Tout au long du récit, Philippe Falardeau évoque la situation illégale de Bachir, en attente de papiers pour résider officiellement au Canada. Même si l'on revient à plusieurs reprises vers cet enjeu de l'immigration et le statut de réfugié de Bachir, le cœur même du film n'est pas là. Ce que l'on retient, c'est le questionnement récurrent au sujet du deuil, de la mort et finalement de la vie. Au fur et à mesure que Bachir découvre sa classe, on découvre les traces laissées par le suicide de cette femme dans la vie des uns et des autres. Et parallèlement, Bachir fait face à son propre deuil, celui de sa famille disparue peu de temps avant dans de tragiques circonstances. C'est cette double guérison qui est vraiment intéressante.

Ce que l'on reprochera au film, c'est peut-être la tendance un peu trop didactique des scènes et des propos, dû en partie à la pédagogie du personnage de Bachir. Ce côté enfantin ou le caractère explicatif des dialogues peut certes agacer, mais permet aussi de traiter avec délicatesse un sujet fort, bien souvent tabou. Cette question de la négation des faits est aussi clairement abordée. Le réalisateur n'hésite pas à dénoncer la politique d'autruche bien trop souvent utilisée en institution, comme ici en milieu scolaire par exemple. Bachir Lazhar vient ébranler ce jeu du tout-va-bien-on-n'en-parle-plus, et s'attaque de front aux problèmes de fond.
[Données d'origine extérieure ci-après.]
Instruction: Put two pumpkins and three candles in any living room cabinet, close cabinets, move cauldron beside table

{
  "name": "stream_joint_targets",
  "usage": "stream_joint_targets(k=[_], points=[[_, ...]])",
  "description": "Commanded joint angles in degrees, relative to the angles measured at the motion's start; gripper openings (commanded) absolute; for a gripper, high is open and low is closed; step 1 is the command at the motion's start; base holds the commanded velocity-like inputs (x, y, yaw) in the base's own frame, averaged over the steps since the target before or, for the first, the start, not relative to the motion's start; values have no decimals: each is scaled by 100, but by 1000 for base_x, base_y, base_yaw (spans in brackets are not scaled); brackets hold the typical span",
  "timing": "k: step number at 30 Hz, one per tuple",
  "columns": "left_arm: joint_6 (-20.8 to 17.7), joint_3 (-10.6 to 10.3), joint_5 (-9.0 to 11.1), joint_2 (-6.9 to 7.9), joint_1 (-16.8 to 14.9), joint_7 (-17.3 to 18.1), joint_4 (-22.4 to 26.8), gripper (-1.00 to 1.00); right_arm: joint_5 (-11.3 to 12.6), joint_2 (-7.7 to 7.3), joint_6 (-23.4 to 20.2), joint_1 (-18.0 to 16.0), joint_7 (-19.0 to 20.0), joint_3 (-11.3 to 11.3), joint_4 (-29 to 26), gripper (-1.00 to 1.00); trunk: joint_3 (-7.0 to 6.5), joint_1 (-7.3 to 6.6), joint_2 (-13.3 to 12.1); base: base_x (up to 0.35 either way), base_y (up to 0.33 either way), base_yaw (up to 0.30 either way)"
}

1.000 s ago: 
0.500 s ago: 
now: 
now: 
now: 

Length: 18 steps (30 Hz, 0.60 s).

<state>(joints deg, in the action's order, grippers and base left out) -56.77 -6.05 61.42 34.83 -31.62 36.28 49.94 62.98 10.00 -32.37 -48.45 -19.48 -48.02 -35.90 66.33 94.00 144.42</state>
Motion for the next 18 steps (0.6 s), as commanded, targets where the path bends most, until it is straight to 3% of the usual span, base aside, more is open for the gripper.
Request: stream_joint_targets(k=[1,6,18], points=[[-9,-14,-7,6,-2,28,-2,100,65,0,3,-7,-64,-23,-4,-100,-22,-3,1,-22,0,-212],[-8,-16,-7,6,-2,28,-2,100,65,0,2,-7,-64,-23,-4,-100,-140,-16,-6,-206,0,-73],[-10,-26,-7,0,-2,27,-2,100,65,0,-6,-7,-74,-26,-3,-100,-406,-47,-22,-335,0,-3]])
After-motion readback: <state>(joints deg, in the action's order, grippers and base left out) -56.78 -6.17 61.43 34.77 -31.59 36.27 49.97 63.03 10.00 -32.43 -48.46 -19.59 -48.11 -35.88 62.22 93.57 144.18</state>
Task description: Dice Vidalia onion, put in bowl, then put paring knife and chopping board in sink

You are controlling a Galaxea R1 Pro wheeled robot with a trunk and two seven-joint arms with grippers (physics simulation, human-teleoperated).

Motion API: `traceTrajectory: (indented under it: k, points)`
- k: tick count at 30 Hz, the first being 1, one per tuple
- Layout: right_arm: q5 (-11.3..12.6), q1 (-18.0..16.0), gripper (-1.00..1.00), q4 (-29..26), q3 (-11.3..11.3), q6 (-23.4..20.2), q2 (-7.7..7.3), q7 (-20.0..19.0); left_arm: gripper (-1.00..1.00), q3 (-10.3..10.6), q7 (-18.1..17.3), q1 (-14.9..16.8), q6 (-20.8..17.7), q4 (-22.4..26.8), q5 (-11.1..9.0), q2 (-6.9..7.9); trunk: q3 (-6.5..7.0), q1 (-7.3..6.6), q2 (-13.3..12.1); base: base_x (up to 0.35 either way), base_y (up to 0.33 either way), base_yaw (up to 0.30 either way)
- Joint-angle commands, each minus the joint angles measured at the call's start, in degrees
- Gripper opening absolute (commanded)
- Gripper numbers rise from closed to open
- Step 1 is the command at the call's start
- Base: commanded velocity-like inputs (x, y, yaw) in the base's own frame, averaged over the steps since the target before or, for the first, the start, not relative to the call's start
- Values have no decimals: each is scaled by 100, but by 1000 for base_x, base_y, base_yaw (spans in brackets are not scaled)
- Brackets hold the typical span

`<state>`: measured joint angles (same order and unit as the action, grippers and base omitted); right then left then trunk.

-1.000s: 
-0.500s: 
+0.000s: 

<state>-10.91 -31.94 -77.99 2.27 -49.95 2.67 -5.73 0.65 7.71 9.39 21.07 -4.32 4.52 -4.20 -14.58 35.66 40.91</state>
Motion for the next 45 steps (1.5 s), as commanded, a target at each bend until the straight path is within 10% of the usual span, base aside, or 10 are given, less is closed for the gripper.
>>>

La langue française est aussi mise en valeur. Dans les propos de Bachir, il y a cet amour de la langue, de la grammaire et l'on ne peut s'empêcher non seulement d'y goûter avec plaisir, mais aussi de repartir avec l'envie de lire ou d'écrire. Sans aller jusqu'à militer pour le statut de la langue française au Québec, Philippe Falardeau sème toutefois avec soin quelques petits cailloux ici et là dans nos mémoires, histoire de nous rappeler que nous parlons Le Français.

Pour Philippe Farladeau, le problème d'un film avec des enfants, c'est qu'il est souvent considéré comme un film pour enfant. Nous souhaitons le rassurer sur ce point : en tant qu'adulte, on a tout pour se sentir concerné.